*** Given entries Section Begins ***

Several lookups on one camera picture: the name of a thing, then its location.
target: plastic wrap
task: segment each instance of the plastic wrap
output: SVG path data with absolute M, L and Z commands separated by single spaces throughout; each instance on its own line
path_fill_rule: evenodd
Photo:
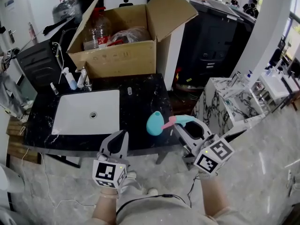
M 132 27 L 127 30 L 119 31 L 114 34 L 107 42 L 106 46 L 112 46 L 123 43 L 135 43 L 152 40 L 148 30 L 145 27 Z
M 86 0 L 66 0 L 56 5 L 52 10 L 53 21 L 58 23 L 65 18 L 75 18 L 75 23 L 80 24 L 83 13 L 88 8 Z

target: soap dispenser bottle
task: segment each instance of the soap dispenser bottle
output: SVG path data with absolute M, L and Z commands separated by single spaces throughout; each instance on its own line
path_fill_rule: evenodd
M 65 67 L 64 70 L 62 70 L 63 74 L 65 75 L 67 82 L 69 83 L 69 86 L 72 90 L 77 89 L 77 83 L 73 77 L 73 75 L 69 72 L 69 68 Z

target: sink counter
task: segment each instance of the sink counter
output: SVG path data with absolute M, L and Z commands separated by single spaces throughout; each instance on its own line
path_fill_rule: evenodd
M 193 116 L 223 137 L 245 131 L 265 117 L 253 92 L 241 84 L 230 87 L 230 81 L 210 78 L 193 110 Z
M 132 88 L 132 95 L 128 95 L 128 87 Z M 101 142 L 110 134 L 52 135 L 60 97 L 80 92 L 72 91 L 65 84 L 57 89 L 58 96 L 50 87 L 37 95 L 25 130 L 24 144 L 46 154 L 95 157 Z M 161 74 L 95 79 L 90 93 L 113 89 L 120 91 L 120 129 L 129 133 L 129 156 L 169 151 L 179 144 L 175 134 L 171 133 L 172 128 L 165 129 L 159 136 L 151 136 L 146 131 L 146 122 L 153 112 L 160 111 L 165 122 L 173 115 Z

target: sneaker
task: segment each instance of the sneaker
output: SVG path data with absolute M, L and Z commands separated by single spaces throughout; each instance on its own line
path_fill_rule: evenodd
M 23 116 L 20 118 L 20 122 L 21 122 L 21 123 L 27 122 L 28 117 L 29 117 L 29 115 L 23 115 Z
M 148 190 L 147 195 L 151 195 L 151 196 L 157 196 L 158 195 L 158 190 L 156 188 L 150 188 Z
M 33 100 L 27 101 L 27 103 L 25 103 L 25 105 L 23 106 L 23 109 L 26 111 L 32 108 L 33 102 L 34 102 Z
M 136 172 L 128 172 L 127 175 L 126 175 L 126 178 L 133 178 L 133 179 L 136 179 Z

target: teal object
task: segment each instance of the teal object
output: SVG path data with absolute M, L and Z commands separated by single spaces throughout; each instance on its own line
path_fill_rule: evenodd
M 176 122 L 175 123 L 180 123 L 182 126 L 186 126 L 187 122 L 191 122 L 195 120 L 195 117 L 193 116 L 188 116 L 188 115 L 177 115 L 176 117 Z
M 159 111 L 154 112 L 147 121 L 146 129 L 147 132 L 152 136 L 160 135 L 163 130 L 162 126 L 165 124 L 163 115 Z

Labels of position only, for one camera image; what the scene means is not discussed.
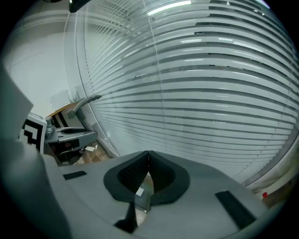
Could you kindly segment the round yellow table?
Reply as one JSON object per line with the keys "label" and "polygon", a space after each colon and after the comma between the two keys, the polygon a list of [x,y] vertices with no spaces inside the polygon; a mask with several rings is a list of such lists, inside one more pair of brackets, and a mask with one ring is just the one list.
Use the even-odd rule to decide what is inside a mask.
{"label": "round yellow table", "polygon": [[53,117],[55,115],[57,115],[58,113],[64,111],[64,110],[68,110],[68,109],[72,109],[74,108],[76,105],[78,104],[78,102],[74,102],[74,103],[70,103],[68,105],[65,105],[61,108],[59,108],[58,110],[56,110],[55,112],[51,113],[50,115],[48,115],[47,117]]}

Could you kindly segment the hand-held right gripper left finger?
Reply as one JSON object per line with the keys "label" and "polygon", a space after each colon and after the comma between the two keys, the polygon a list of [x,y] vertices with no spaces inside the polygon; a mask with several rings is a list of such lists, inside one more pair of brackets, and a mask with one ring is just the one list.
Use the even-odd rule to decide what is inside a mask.
{"label": "hand-held right gripper left finger", "polygon": [[81,239],[148,239],[137,235],[135,194],[148,172],[148,151],[102,162],[61,166],[66,183],[74,191],[72,219],[83,224],[75,234]]}

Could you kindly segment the white box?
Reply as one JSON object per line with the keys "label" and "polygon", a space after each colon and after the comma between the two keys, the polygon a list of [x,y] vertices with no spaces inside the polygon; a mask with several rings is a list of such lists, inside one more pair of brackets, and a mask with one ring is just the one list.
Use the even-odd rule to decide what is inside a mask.
{"label": "white box", "polygon": [[68,91],[61,91],[61,92],[51,96],[50,102],[55,111],[70,104],[71,101],[70,101]]}

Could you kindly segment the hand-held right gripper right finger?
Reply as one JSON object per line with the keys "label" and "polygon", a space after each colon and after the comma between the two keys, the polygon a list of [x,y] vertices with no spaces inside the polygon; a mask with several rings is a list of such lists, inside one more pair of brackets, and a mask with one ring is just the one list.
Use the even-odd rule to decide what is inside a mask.
{"label": "hand-held right gripper right finger", "polygon": [[252,191],[205,164],[150,152],[184,168],[190,177],[185,193],[171,204],[151,207],[137,228],[141,239],[255,239],[278,214]]}

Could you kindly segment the white slatted window blind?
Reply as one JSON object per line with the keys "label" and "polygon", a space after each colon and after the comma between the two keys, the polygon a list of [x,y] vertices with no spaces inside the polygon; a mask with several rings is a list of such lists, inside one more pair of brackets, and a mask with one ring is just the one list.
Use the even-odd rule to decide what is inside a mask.
{"label": "white slatted window blind", "polygon": [[251,184],[299,130],[299,53],[259,0],[89,0],[76,50],[92,111],[119,155],[142,150]]}

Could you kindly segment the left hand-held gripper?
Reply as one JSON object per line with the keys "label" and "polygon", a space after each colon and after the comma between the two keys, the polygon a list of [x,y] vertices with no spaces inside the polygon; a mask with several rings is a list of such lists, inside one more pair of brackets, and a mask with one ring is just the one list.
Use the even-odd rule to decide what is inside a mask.
{"label": "left hand-held gripper", "polygon": [[[33,104],[12,81],[0,63],[0,140],[21,140],[44,153],[46,119],[31,112]],[[76,151],[97,139],[96,131],[80,127],[63,127],[58,145]]]}

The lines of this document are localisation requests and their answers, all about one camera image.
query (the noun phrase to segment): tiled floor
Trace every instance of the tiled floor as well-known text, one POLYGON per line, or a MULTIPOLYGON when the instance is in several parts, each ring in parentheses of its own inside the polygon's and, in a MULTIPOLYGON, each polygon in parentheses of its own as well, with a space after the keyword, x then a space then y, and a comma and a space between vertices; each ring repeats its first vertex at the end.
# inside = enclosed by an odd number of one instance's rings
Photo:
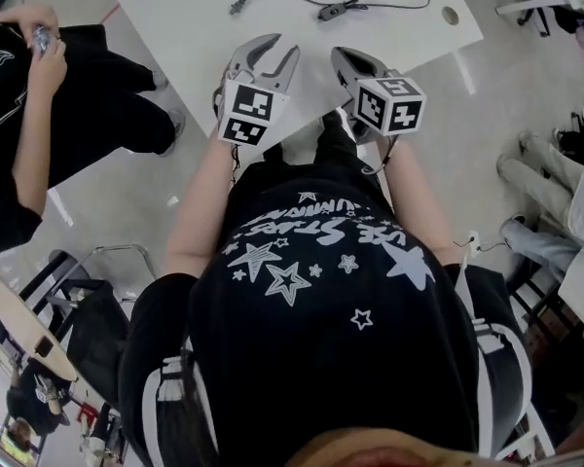
MULTIPOLYGON (((116 5, 116 0, 26 1, 53 4, 63 25, 100 22, 116 5)), ((429 99, 423 132, 414 140, 417 153, 457 240, 477 230, 486 245, 498 242, 502 221, 529 206, 498 179, 499 154, 516 151, 522 129, 549 136, 554 126, 567 126, 571 110, 584 99, 584 53, 574 38, 555 25, 551 13, 552 36, 546 39, 532 23, 519 27, 516 16, 495 14, 496 5, 513 1, 466 0, 485 40, 411 73, 429 99)), ((112 50, 155 67, 121 10, 106 24, 112 50)), ((164 107, 179 103, 171 90, 155 98, 164 107)), ((0 258, 0 273, 21 287, 54 248, 80 257, 98 245, 126 242, 147 247, 159 268, 176 198, 195 171, 204 142, 189 121, 167 159, 121 150, 65 182, 56 189, 62 213, 50 201, 32 242, 0 258)), ((112 258, 96 258, 90 269, 122 294, 138 294, 148 281, 144 266, 129 253, 112 258)), ((476 260, 503 272, 510 271, 512 261, 503 246, 476 260)))

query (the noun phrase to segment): black and white marker cube
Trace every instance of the black and white marker cube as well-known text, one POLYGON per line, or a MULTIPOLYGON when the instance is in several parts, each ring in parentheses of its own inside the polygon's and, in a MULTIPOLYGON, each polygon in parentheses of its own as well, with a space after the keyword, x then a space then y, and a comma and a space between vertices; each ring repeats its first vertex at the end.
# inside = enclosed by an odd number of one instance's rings
POLYGON ((218 137, 237 145, 257 146, 283 114, 289 96, 240 83, 225 82, 218 137))
POLYGON ((426 95, 410 78, 357 81, 355 118, 383 136, 420 129, 426 95))

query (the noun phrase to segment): cable
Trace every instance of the cable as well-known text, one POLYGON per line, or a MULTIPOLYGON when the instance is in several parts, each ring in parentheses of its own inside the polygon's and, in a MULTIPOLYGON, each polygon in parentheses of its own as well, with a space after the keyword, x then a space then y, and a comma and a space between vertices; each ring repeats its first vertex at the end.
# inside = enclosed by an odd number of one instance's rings
MULTIPOLYGON (((309 4, 312 4, 312 5, 322 7, 323 11, 325 9, 330 8, 330 7, 344 6, 344 10, 341 13, 335 14, 334 17, 338 16, 339 14, 342 14, 343 12, 345 12, 347 10, 367 11, 370 8, 419 10, 419 9, 425 9, 426 7, 428 7, 430 5, 430 0, 426 0, 426 2, 422 5, 398 5, 398 4, 385 4, 385 3, 374 3, 374 2, 362 3, 362 2, 359 2, 359 0, 346 0, 344 2, 333 2, 333 3, 319 2, 317 0, 303 0, 303 1, 307 2, 309 4)), ((233 3, 232 7, 230 8, 230 15, 233 16, 235 14, 240 14, 242 12, 242 10, 244 9, 244 6, 246 5, 246 2, 248 2, 248 0, 237 0, 235 3, 233 3)))
POLYGON ((240 168, 240 156, 237 153, 237 145, 232 146, 232 159, 234 160, 234 169, 232 169, 232 185, 236 185, 236 173, 240 168))
POLYGON ((384 168, 387 166, 387 163, 391 159, 391 155, 393 154, 394 149, 396 148, 396 144, 398 143, 399 136, 400 135, 395 135, 393 137, 390 137, 391 140, 389 142, 389 148, 387 149, 387 155, 383 158, 383 161, 381 162, 381 165, 379 166, 379 168, 378 169, 368 169, 368 168, 364 167, 361 170, 361 172, 364 175, 374 176, 374 175, 379 174, 381 171, 384 170, 384 168))
MULTIPOLYGON (((474 241, 474 239, 470 238, 464 244, 459 244, 458 242, 455 242, 455 241, 452 241, 452 244, 454 244, 455 246, 458 246, 458 247, 465 247, 465 246, 471 244, 473 241, 474 241)), ((508 244, 506 242, 498 242, 497 244, 494 244, 487 249, 483 249, 482 247, 479 246, 478 251, 481 253, 488 253, 489 251, 492 251, 493 249, 495 249, 495 247, 499 247, 500 245, 505 245, 506 247, 508 247, 508 244)))

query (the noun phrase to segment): black bag
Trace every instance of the black bag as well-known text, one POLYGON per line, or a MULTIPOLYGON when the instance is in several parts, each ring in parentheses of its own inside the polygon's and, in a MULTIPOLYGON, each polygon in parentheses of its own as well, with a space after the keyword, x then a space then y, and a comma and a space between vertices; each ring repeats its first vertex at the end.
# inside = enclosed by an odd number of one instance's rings
POLYGON ((114 409, 119 408, 119 363, 128 339, 128 317, 109 282, 78 303, 67 357, 114 409))

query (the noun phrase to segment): gray pants
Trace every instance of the gray pants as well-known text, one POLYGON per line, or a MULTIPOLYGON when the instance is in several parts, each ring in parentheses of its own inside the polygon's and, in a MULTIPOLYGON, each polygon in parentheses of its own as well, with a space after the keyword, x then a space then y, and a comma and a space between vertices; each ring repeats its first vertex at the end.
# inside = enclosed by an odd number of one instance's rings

*** Given entries Section Ends ***

Task details:
With the line that has "Could you kindly segment the hand-held right gripper left" as the first and the line that has "Could you kindly segment the hand-held right gripper right" as the last, repeat exactly that run of lines above and no more.

Expected output:
Could you kindly segment the hand-held right gripper left finger?
Reply as one JSON object per line with the keys "label" and "polygon", a space after each colon and after the comma between the two keys, the polygon a list of [x,y] vertices with no spaces inside the polygon; a mask with several rings is a list of such lists, inside one more pair of brackets, and a mask with one ring is just the one list.
Use the even-odd rule to decide what is inside a mask.
{"label": "hand-held right gripper left finger", "polygon": [[81,239],[148,239],[137,235],[135,194],[148,172],[148,151],[102,162],[61,166],[66,183],[74,191],[72,219],[83,224],[75,234]]}

Could you kindly segment the white box?
Reply as one JSON object per line with the keys "label" and "polygon", a space after each colon and after the comma between the two keys, the polygon a list of [x,y] vertices with no spaces inside the polygon; a mask with several rings is a list of such lists, inside one more pair of brackets, and a mask with one ring is just the one list.
Use the even-odd rule to decide what is inside a mask.
{"label": "white box", "polygon": [[68,91],[61,91],[61,92],[51,96],[50,102],[55,111],[70,104],[71,101],[70,101]]}

Could you kindly segment the hand-held right gripper right finger?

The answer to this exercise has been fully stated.